Exercise goal:
Once the pictures are removed, output the remaining entries exactly as given.

Saved data entries:
"""

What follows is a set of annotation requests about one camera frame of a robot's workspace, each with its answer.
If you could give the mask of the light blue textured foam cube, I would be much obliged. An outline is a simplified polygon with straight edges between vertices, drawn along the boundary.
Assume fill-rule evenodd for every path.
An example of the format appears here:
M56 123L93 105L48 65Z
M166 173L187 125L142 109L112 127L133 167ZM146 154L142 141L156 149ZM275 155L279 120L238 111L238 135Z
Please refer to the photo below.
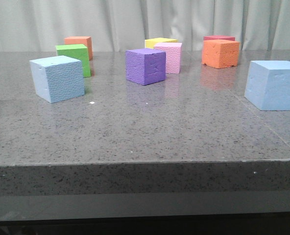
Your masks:
M49 103L85 94L80 60L61 55L29 62L35 92Z

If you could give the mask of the light blue smooth foam cube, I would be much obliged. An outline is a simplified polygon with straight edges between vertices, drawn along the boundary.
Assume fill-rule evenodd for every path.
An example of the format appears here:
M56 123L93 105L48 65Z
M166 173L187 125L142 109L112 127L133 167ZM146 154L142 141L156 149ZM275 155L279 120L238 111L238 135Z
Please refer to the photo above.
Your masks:
M259 110L290 110L290 61L251 61L244 97Z

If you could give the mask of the purple foam cube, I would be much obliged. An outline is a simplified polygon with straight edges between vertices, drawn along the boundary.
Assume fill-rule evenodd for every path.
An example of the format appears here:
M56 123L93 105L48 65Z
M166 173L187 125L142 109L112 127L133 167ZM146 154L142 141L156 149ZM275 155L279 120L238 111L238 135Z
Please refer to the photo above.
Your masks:
M149 85L166 79L166 53L142 48L125 51L126 80Z

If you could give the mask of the pink foam cube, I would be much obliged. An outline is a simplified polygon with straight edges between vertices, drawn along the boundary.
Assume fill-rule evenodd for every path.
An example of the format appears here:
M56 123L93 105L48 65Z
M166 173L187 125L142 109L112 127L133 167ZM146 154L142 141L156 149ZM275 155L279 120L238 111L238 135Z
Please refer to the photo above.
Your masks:
M180 72L182 43L156 43L154 48L166 53L166 73L178 74Z

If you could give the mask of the yellow foam cube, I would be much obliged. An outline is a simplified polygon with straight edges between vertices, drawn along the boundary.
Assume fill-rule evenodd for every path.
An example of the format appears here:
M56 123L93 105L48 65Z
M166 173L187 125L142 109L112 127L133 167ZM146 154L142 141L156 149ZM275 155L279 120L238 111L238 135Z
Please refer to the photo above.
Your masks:
M145 48L154 48L155 44L157 43L176 43L176 42L178 42L177 39L170 38L145 39Z

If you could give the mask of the green foam cube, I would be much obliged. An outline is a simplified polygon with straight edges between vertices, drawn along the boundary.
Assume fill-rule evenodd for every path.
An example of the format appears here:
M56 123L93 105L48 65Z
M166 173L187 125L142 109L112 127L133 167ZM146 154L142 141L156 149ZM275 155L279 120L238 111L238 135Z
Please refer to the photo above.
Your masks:
M55 48L57 55L65 55L80 60L82 62L83 76L91 76L88 48L84 44L56 45Z

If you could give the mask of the orange foam cube left rear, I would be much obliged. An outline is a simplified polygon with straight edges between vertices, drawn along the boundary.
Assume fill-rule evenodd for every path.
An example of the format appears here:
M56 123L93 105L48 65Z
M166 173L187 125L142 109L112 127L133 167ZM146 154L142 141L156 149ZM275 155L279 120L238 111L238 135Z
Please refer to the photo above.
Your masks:
M89 60L93 58L93 44L92 38L90 36L70 36L64 38L64 43L66 45L73 45L73 44L83 44L87 47Z

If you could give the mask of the orange foam cube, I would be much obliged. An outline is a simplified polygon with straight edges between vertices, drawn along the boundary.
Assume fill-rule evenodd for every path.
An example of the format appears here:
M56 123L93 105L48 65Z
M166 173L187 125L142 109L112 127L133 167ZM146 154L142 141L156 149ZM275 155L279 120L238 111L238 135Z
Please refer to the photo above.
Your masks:
M203 42L201 63L216 69L237 66L239 47L238 41L206 40Z
M93 58L93 44L92 38L90 36L70 36L64 38L64 43L66 45L73 45L73 44L83 44L87 47L89 60Z

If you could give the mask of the orange foam cube right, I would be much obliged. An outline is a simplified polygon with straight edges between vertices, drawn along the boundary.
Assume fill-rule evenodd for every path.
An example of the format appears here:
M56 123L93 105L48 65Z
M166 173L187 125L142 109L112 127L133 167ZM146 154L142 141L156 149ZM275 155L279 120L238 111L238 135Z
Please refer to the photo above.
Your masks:
M203 42L201 63L216 69L237 66L239 47L238 41L206 40Z

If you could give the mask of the red foam cube rear right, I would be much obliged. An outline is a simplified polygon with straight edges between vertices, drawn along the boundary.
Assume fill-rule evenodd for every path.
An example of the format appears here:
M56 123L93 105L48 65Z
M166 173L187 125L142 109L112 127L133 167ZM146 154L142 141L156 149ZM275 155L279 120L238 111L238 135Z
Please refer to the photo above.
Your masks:
M203 40L230 40L235 41L235 37L233 36L225 36L225 35L210 35L210 36L204 36Z

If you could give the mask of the grey curtain backdrop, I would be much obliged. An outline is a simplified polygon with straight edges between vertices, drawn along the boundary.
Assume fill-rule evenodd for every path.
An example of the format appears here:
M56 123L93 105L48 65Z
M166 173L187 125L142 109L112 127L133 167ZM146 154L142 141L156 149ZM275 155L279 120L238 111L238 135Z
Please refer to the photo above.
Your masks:
M290 49L290 0L0 0L0 51L52 51L90 36L94 51L174 38L200 50L204 36L234 36L243 50Z

"""

Result below:
What follows is a set of annotation requests about one camera frame of a robot's workspace, each with its answer.
If you could give the mask of the light blue textured foam cube, I would be much obliged. An outline is a simplified polygon with straight edges between vertices, drawn along the boundary.
Assume fill-rule evenodd for every path.
An example of the format appears here:
M56 123L93 105L48 65Z
M166 173L187 125L142 109L112 127L133 167ZM146 154L142 141L156 149ZM275 155L279 120L238 111L238 135Z
Please refer to the photo below.
Your masks:
M49 103L85 94L80 60L61 55L29 62L35 92Z

If you could give the mask of the light blue smooth foam cube, I would be much obliged. An outline is a simplified polygon with straight edges between vertices, drawn along the boundary.
Assume fill-rule evenodd for every path.
An example of the format appears here:
M56 123L93 105L48 65Z
M166 173L187 125L142 109L112 127L133 167ZM146 154L142 141L156 149ZM275 155L279 120L238 111L238 135Z
Please refer to the photo above.
Your masks:
M259 110L290 110L290 61L251 61L244 97Z

If you could give the mask of the purple foam cube, I would be much obliged. An outline is a simplified polygon with straight edges between vertices, drawn along the boundary.
Assume fill-rule evenodd for every path.
An example of the format appears here:
M56 123L93 105L48 65Z
M166 173L187 125L142 109L112 127L133 167ZM146 154L142 141L156 149ZM275 155L279 120L238 111L238 135Z
Please refer to the photo above.
Your masks:
M149 85L166 79L166 53L142 48L125 51L126 80Z

If you could give the mask of the pink foam cube, I would be much obliged. An outline is a simplified polygon with straight edges between vertices, drawn along the boundary.
Assume fill-rule evenodd for every path.
An example of the format appears here:
M56 123L93 105L48 65Z
M166 173L187 125L142 109L112 127L133 167ZM146 154L142 141L156 149ZM275 155L279 120L238 111L238 135Z
Please refer to the photo above.
Your masks:
M180 72L182 43L156 43L154 48L166 53L166 73L178 74Z

If you could give the mask of the yellow foam cube, I would be much obliged. An outline is a simplified polygon with straight edges between vertices, drawn along the boundary.
Assume fill-rule evenodd for every path.
An example of the format appears here:
M56 123L93 105L48 65Z
M166 173L187 125L142 109L112 127L133 167ZM146 154L142 141L156 149ZM275 155L279 120L238 111L238 135Z
Please refer to the photo above.
Your masks:
M145 48L154 48L155 44L157 43L176 43L176 42L178 42L177 39L170 38L145 39Z

If you could give the mask of the green foam cube, I would be much obliged. An outline is a simplified polygon with straight edges between vertices, drawn along the boundary.
Assume fill-rule evenodd for every path.
An example of the format appears here:
M56 123L93 105L48 65Z
M166 173L187 125L142 109L112 127L133 167ZM146 154L142 141L156 149ZM275 155L279 120L238 111L238 135Z
Please refer to the photo above.
Your masks:
M55 48L57 55L65 55L80 60L82 62L83 76L91 76L88 48L84 44L56 45Z

If you could give the mask of the orange foam cube left rear, I would be much obliged. An outline is a simplified polygon with straight edges between vertices, drawn along the boundary.
Assume fill-rule evenodd for every path.
An example of the format appears here:
M56 123L93 105L48 65Z
M166 173L187 125L142 109L112 127L133 167ZM146 154L142 141L156 149ZM275 155L279 120L238 111L238 135Z
Please refer to the photo above.
Your masks:
M89 60L93 58L93 44L92 38L90 36L70 36L64 38L64 43L66 45L73 45L73 44L83 44L87 47Z

If you could give the mask of the orange foam cube, I would be much obliged. An outline is a simplified polygon with straight edges between vertices, drawn along the boundary.
Assume fill-rule evenodd for every path.
An example of the format appears here:
M56 123L93 105L48 65Z
M166 173L187 125L142 109L112 127L133 167ZM146 154L142 141L156 149ZM275 155L279 120L238 111L238 135Z
Please refer to the photo above.
Your masks:
M203 42L201 63L216 69L237 66L239 47L238 41L206 40Z
M93 58L93 44L92 38L90 36L70 36L64 38L64 43L66 45L73 45L73 44L83 44L87 47L89 60Z

If you could give the mask of the orange foam cube right, I would be much obliged. An outline is a simplified polygon with straight edges between vertices, drawn along the boundary.
Assume fill-rule evenodd for every path.
An example of the format appears here:
M56 123L93 105L48 65Z
M166 173L187 125L142 109L112 127L133 167ZM146 154L142 141L156 149ZM275 155L279 120L238 111L238 135Z
Please refer to the photo above.
Your masks:
M203 42L201 63L216 69L237 66L239 47L238 41L206 40Z

If you could give the mask of the red foam cube rear right, I would be much obliged. An outline is a simplified polygon with straight edges between vertices, drawn along the boundary.
Assume fill-rule evenodd for every path.
An example of the format appears here:
M56 123L93 105L48 65Z
M166 173L187 125L142 109L112 127L133 167ZM146 154L142 141L156 149ZM275 155L279 120L238 111L238 135Z
Please refer to the photo above.
Your masks:
M203 40L230 40L235 41L235 37L233 36L225 36L225 35L210 35L210 36L204 36Z

If you could give the mask of the grey curtain backdrop, I would be much obliged. An outline is a simplified polygon with straight edges between vertices, drawn along the boundary.
Assume fill-rule evenodd for every path.
An example of the format appears here:
M56 123L93 105L48 65Z
M166 173L187 125L142 109L112 127L133 167ZM146 154L142 141L156 149ZM275 155L279 120L238 111L238 135Z
Please refer to the photo above.
Your masks:
M290 49L290 0L0 0L0 51L52 51L90 36L94 51L174 38L200 50L204 36L234 36L243 50Z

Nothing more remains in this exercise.